The other apparent inconsistency in your story involves the "wrong power cable". Was this the 4-pin mini DIN type, or a barrel type DC plug? If the latter, then the damage would have been restricted to the 12V electronics, not the 5V. A 2.5 inch drive runs from 5V only.

Furthermore, your motherboard connects to the drive via a SATA data cable. This interface should not have been affected by the overvoltage.
 

FTWinston

Honorable
Mar 5, 2013
8
0
10,510
Hey,

Thanks for the help!

It was a barrel-type DC plug, rated 18.5V, and plugged into a USB DVD drive. The PC in question was an Acer Apsire Revo, which uses a laptop-style external power adaptor.

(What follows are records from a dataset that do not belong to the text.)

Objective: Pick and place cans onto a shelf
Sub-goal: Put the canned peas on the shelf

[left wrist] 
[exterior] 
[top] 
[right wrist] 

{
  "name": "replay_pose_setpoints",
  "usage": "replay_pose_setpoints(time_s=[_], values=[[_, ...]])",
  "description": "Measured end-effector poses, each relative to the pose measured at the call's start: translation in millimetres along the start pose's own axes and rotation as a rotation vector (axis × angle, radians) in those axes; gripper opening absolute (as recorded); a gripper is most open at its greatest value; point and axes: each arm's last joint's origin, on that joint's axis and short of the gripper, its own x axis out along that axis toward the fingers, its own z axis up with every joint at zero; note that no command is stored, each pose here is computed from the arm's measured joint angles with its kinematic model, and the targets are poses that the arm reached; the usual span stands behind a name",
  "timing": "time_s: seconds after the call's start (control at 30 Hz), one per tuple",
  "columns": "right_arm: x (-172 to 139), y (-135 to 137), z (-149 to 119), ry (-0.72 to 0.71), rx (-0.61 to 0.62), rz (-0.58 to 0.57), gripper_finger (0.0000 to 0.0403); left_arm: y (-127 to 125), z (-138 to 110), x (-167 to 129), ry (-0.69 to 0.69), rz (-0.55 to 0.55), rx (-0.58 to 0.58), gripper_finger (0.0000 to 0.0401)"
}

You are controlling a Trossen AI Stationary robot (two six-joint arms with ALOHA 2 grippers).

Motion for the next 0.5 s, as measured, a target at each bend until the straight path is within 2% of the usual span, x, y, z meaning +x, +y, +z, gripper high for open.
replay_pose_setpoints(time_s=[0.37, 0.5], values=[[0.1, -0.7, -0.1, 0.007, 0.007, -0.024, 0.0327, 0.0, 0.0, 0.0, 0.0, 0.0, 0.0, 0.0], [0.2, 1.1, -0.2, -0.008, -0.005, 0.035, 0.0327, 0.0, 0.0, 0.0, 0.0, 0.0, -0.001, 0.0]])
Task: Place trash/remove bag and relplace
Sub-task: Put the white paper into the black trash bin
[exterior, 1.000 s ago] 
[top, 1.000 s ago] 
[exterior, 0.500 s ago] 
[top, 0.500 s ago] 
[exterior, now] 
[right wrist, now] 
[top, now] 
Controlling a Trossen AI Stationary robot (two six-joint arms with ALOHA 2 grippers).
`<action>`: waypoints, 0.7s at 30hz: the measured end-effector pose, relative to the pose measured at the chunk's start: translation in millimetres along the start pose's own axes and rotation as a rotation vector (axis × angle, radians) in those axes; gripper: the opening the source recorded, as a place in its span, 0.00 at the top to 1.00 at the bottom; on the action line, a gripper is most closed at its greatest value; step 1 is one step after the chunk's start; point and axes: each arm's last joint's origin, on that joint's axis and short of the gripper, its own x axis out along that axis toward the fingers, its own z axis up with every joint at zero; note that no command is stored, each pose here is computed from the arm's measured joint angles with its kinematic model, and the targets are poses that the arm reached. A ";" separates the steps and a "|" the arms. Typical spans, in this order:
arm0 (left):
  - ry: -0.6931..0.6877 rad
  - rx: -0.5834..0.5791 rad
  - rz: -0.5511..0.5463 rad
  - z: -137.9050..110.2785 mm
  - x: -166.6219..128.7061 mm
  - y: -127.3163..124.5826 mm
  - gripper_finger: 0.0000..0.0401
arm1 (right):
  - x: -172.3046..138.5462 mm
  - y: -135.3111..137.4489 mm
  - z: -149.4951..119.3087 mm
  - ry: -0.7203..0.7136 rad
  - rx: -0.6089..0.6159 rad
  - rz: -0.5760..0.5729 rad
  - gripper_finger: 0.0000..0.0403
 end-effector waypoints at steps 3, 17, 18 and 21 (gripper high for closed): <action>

It sounds like its worth me doing a few more checks to ensure that I've not done something stupid in connecting the drive to the new PC. I'll remove all the other drives, and try it in a SATA port I know works, using a power connector I know works.

If the BIOS detects it, I'm getting somewhere. If not, I'll try to locate a replacement PCB.

Thanks again,
I'll post my results.
 
IME USB-SATA bridge boards that are powered from a single 12VDC supply will have an onboard 12V-to-5V switchmode DC-DC converter. This converter is usually designed to tolerate a 40VDC input, so the drive's 5V logic should have been unscathed. The 12V supply, however, is passed directly to the drive, resulting in damage on this input. In a typical 3.5" HDD there will be a shorted 12V TVS diode. I don't know about optical drives, though.

In any case, I can't see how the above mistake could damage the Revo's motherboard, nor can I see how it could affect a 2.5" internal HDD.